→ **WHAT IS BEING ASKED**
Exactly the lines from the start of the data below through the line containing "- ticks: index" must be returned, and no others.

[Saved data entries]
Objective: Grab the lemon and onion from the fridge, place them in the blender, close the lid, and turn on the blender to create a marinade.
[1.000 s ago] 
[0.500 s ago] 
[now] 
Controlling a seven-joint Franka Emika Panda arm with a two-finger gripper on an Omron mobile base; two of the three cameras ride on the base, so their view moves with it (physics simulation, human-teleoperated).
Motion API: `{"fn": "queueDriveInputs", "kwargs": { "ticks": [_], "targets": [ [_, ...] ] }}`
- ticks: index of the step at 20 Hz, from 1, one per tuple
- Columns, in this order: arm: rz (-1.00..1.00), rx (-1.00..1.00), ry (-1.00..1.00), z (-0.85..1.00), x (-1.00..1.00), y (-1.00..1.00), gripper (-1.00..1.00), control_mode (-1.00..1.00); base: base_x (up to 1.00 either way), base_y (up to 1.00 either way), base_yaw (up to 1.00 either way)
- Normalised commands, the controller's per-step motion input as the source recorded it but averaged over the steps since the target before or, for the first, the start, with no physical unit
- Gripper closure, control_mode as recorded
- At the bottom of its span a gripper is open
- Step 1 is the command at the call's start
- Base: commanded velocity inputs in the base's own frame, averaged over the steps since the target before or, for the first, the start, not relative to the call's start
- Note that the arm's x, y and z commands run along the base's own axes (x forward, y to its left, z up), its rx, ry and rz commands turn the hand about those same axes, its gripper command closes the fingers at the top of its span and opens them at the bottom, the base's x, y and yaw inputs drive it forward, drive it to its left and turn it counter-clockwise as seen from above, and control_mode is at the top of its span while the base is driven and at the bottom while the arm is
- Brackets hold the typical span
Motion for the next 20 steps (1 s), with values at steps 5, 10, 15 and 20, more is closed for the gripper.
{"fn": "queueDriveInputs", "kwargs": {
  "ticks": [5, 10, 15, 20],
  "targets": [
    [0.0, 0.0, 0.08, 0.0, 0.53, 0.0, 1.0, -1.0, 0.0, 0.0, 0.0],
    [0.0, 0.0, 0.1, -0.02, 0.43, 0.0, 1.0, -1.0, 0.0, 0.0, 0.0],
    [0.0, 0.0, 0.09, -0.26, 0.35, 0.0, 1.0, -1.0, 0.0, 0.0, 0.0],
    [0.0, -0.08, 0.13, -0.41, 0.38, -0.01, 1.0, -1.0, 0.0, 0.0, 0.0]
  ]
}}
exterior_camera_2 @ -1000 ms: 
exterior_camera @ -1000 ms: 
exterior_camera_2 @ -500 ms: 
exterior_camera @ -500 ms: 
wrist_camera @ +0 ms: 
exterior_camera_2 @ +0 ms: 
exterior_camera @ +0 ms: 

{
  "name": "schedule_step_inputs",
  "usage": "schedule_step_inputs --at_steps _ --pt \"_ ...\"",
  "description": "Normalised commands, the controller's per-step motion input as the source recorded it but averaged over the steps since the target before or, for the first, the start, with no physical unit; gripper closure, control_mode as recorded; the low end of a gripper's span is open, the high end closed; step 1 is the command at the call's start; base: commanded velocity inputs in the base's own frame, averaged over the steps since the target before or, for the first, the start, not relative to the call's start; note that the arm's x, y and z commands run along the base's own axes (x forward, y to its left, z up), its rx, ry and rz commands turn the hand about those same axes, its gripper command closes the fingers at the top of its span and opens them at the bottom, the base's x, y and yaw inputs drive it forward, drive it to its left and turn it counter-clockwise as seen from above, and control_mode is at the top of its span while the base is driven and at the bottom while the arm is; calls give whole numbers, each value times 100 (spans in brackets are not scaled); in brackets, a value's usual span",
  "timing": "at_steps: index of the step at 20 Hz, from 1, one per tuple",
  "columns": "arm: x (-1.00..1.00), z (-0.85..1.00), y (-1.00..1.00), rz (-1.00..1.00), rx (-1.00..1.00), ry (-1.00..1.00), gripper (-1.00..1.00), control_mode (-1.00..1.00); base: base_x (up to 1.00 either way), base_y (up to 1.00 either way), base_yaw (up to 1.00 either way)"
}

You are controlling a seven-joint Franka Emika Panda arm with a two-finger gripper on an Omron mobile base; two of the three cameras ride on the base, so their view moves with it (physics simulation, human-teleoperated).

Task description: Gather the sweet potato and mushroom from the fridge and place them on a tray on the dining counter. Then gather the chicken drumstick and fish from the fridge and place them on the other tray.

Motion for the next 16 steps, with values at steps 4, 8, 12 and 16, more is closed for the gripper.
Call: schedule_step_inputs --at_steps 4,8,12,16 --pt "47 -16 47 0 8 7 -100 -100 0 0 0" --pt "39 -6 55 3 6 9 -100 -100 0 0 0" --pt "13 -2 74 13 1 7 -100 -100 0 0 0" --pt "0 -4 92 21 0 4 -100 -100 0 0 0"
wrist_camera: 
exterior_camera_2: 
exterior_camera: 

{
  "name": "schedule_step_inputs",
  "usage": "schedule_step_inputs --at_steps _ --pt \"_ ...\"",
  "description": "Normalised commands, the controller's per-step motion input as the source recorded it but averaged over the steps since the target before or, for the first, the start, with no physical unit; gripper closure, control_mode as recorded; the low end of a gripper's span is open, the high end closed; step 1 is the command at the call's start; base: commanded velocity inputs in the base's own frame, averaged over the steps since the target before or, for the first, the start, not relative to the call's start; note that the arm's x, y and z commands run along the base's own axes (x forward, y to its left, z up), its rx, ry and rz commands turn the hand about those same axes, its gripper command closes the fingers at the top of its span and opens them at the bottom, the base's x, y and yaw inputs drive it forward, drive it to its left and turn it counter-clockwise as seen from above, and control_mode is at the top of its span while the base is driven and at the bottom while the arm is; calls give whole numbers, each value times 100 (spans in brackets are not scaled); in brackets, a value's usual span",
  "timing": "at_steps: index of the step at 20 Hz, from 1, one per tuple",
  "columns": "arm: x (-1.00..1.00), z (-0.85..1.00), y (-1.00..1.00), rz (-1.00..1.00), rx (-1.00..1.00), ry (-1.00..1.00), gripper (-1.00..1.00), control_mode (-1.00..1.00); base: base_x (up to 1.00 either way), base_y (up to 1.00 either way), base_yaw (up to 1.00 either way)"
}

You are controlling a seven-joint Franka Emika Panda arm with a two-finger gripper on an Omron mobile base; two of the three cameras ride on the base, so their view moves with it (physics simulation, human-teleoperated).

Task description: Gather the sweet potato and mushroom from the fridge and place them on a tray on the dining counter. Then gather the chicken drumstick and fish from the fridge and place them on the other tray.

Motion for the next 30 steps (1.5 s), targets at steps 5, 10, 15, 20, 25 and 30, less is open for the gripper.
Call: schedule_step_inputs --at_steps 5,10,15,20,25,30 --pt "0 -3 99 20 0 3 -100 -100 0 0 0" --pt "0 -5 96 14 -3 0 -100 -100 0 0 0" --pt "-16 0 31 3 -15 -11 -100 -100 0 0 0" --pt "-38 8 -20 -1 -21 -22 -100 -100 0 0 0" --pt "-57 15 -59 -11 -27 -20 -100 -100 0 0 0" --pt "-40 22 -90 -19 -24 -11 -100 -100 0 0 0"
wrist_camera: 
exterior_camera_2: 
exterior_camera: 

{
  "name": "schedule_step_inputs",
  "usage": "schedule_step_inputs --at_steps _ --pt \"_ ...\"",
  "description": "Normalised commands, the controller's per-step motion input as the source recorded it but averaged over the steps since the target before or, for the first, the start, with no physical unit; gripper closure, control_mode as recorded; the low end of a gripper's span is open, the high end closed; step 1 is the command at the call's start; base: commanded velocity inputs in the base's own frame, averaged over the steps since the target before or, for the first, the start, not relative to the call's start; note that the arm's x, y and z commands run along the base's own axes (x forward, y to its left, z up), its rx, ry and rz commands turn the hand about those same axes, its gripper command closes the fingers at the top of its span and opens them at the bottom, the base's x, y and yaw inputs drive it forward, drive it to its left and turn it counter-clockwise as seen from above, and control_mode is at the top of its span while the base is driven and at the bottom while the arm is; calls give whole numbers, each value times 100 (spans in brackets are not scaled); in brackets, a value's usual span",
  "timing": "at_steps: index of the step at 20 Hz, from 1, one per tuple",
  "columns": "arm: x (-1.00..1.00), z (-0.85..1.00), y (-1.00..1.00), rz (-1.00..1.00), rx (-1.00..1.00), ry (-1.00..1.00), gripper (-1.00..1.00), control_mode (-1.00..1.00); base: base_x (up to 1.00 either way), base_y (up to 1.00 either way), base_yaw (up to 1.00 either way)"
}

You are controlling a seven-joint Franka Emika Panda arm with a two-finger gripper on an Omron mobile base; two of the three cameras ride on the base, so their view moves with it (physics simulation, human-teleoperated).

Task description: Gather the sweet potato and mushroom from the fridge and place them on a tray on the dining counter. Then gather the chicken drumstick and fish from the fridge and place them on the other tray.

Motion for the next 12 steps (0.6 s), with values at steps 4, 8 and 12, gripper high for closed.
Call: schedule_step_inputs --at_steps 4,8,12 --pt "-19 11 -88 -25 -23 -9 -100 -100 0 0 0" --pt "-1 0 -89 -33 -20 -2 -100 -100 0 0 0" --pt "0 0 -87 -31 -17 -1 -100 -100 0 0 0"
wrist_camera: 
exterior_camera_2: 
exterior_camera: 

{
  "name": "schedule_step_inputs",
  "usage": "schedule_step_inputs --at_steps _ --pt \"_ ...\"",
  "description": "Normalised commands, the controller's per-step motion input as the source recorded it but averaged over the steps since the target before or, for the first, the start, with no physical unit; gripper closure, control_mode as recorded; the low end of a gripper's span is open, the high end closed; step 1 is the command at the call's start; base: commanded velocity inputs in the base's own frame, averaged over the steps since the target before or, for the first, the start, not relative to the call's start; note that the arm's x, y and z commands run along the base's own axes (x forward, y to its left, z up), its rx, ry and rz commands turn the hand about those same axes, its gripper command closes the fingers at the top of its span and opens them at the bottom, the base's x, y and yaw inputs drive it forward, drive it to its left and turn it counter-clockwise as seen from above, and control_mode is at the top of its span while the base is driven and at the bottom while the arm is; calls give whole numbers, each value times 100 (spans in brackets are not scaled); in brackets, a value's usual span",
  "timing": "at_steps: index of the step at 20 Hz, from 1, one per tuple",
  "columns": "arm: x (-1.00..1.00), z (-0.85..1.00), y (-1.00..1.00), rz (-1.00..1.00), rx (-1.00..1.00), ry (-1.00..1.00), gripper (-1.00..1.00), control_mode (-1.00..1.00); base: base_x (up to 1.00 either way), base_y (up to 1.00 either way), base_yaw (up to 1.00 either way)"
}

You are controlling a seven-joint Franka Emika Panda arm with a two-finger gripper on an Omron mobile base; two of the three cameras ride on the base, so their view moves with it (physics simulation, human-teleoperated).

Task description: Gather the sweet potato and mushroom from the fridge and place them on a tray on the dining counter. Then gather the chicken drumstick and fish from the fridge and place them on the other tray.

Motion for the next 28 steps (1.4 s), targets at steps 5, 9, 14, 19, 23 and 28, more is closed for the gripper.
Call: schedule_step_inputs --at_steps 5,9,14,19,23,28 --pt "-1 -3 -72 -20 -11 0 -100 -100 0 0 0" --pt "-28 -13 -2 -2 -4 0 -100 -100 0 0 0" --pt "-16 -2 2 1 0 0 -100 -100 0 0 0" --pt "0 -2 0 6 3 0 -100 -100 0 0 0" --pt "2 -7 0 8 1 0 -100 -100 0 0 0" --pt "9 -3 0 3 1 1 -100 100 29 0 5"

→ **COMPLETED TASK**
Objective: Grab the lemon and onion from the fridge, place them in the blender, close the lid, and turn on the blender to create a marinade.
[1.000 s ago] 
[0.500 s ago] 
[now] 
Controlling a seven-joint Franka Emika Panda arm with a two-finger gripper on an Omron mobile base; two of the three cameras ride on the base, so their view moves with it (physics simulation, human-teleoperated).
Motion API: `{"fn": "queueDriveInputs", "kwargs": { "ticks": [_], "targets": [ [_, ...] ] }}`
- ticks: index of the step at 20 Hz, from 1, one per tuple

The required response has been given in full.